The U.S. Bureau of Land Management (BLM) Friday issued a final environmental impact statement (FEIS) for the revised Rawlins, WY, Resource Management Plan (RMP), which outlines possible actions and their corresponding impacts for the millions of acres of gas-rich land in southern Wyoming. A 30-day protest period ends Feb. 3.
The proposed Rawlins RMP, which would replace the current Great Divide RMP, would provide future direction to manage 3.5 million acres of BLM-administered public land and 4.5 million acres of BLM-administered federal mineral estate in Albany, Carbon, Laramie and Sweetwater counties, WY.
According to the BLM’s federal office in Rawlins, management actions outlined in the FEIS include opportunities for energy and minerals development, as well as protection for wildlife, cultural properties and special management areas. The proposed plan also suggests maintenance practices for adequate recreation use of the land area.

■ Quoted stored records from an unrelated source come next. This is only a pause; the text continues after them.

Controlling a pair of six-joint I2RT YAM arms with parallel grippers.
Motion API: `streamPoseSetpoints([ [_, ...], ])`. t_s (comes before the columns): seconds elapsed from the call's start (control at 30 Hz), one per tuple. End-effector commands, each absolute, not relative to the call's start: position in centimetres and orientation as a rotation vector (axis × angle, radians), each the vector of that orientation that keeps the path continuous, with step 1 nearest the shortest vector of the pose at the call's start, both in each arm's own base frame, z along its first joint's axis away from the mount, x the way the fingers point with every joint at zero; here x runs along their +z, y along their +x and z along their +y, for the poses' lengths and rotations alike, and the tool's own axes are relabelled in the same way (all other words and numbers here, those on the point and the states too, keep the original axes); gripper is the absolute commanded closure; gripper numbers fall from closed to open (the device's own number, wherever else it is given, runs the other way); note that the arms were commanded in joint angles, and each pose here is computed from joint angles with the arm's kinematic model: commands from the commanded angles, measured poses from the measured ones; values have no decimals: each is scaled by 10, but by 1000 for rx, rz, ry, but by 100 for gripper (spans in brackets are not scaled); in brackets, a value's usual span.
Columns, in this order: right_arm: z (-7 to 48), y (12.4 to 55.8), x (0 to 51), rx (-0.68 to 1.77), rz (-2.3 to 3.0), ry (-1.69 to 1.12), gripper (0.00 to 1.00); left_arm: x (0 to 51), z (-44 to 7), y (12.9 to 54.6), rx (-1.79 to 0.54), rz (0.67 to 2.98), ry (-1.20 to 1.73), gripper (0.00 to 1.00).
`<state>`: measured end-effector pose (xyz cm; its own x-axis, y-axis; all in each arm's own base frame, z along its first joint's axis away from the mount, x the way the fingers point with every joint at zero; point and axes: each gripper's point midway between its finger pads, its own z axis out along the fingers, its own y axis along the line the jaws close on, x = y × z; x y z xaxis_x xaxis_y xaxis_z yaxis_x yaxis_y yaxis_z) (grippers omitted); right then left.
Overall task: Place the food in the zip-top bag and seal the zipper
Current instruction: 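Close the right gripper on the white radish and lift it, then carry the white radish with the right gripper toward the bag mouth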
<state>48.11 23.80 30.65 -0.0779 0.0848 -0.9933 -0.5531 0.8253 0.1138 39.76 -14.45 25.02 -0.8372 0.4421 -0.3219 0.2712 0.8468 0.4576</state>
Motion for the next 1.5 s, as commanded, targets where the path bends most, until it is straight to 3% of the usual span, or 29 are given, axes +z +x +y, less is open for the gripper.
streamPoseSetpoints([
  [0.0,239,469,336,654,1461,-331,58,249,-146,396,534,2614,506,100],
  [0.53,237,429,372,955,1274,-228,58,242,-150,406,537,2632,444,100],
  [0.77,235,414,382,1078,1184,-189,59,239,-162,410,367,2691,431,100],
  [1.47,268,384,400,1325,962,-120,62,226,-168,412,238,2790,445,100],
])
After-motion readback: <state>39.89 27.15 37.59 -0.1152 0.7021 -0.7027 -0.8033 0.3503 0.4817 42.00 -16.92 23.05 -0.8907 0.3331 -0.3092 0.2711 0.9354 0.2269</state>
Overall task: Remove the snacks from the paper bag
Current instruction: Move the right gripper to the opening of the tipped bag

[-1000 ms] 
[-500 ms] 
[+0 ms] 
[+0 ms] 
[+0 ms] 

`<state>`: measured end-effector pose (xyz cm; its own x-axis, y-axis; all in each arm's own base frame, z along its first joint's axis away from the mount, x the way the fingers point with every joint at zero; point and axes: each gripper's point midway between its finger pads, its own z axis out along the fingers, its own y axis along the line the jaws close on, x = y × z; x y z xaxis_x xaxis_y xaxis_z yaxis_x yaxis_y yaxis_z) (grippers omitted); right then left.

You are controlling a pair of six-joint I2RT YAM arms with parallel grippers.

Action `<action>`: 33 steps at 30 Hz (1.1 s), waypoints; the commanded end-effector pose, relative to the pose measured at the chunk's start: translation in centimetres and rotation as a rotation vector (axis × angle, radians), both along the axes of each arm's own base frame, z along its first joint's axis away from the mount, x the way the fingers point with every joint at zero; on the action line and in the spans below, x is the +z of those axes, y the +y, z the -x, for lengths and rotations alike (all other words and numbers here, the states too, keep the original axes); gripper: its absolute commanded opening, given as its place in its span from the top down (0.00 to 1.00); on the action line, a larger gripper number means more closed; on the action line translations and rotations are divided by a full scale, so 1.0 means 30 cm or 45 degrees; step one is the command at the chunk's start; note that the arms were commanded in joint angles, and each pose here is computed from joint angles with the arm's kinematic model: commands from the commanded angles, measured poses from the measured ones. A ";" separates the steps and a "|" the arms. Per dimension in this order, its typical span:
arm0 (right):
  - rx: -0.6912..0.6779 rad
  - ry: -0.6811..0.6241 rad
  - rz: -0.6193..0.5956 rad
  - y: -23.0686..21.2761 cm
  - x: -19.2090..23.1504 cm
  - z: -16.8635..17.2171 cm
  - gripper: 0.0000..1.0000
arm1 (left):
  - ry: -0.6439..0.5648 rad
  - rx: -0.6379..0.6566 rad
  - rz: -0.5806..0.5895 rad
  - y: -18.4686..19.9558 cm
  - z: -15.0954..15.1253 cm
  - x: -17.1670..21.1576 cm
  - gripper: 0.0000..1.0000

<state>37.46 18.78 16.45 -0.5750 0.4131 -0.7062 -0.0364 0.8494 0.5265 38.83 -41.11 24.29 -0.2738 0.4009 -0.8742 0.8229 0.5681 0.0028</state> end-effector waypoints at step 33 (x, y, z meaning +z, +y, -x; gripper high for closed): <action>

The BLM offers four alternative RMPs in its FEIS:
The No Action Alternative includes direction provided by the Great Divide RMP, which originally was issued in November 1990, as well as new direction and policy that have been developed since completion of the Great Divide RMP and resulting amendments to the plan. The three action alternatives were developed to present a range of management options.
BLM’s proposed plan, Alternative 4, “provides a balance for opportunities to use and develop resources, and ensure environmental conservation,” according to the agency. “The proposed plan provides the guidance that emphasizes neither resource use nor resource protection. This balanced alternative best meets the issues and concerns raised during scoping.”
In its “Reasonably Foreseeable Development” for oil and gas projects over a 20-year planning period from 2001 to 2020, BLM is projecting that 8,822 wells would be drilled on about 57,545 total acres. Overall, the BLM estimates that there would be about 5,100 private wells on about 35,400 acres, and 3,700 federal wells on about 22,400 federal acres.
During the protest period, those who participated in the original RMP planning process may protest the proposed RMP and associated land use planning decisions. According to BLM, those who participated in the planning process may protest on the issues they submitted during the planning process before the publication of the proposed RMP, but “new issues may not be raised as part of the protest process.”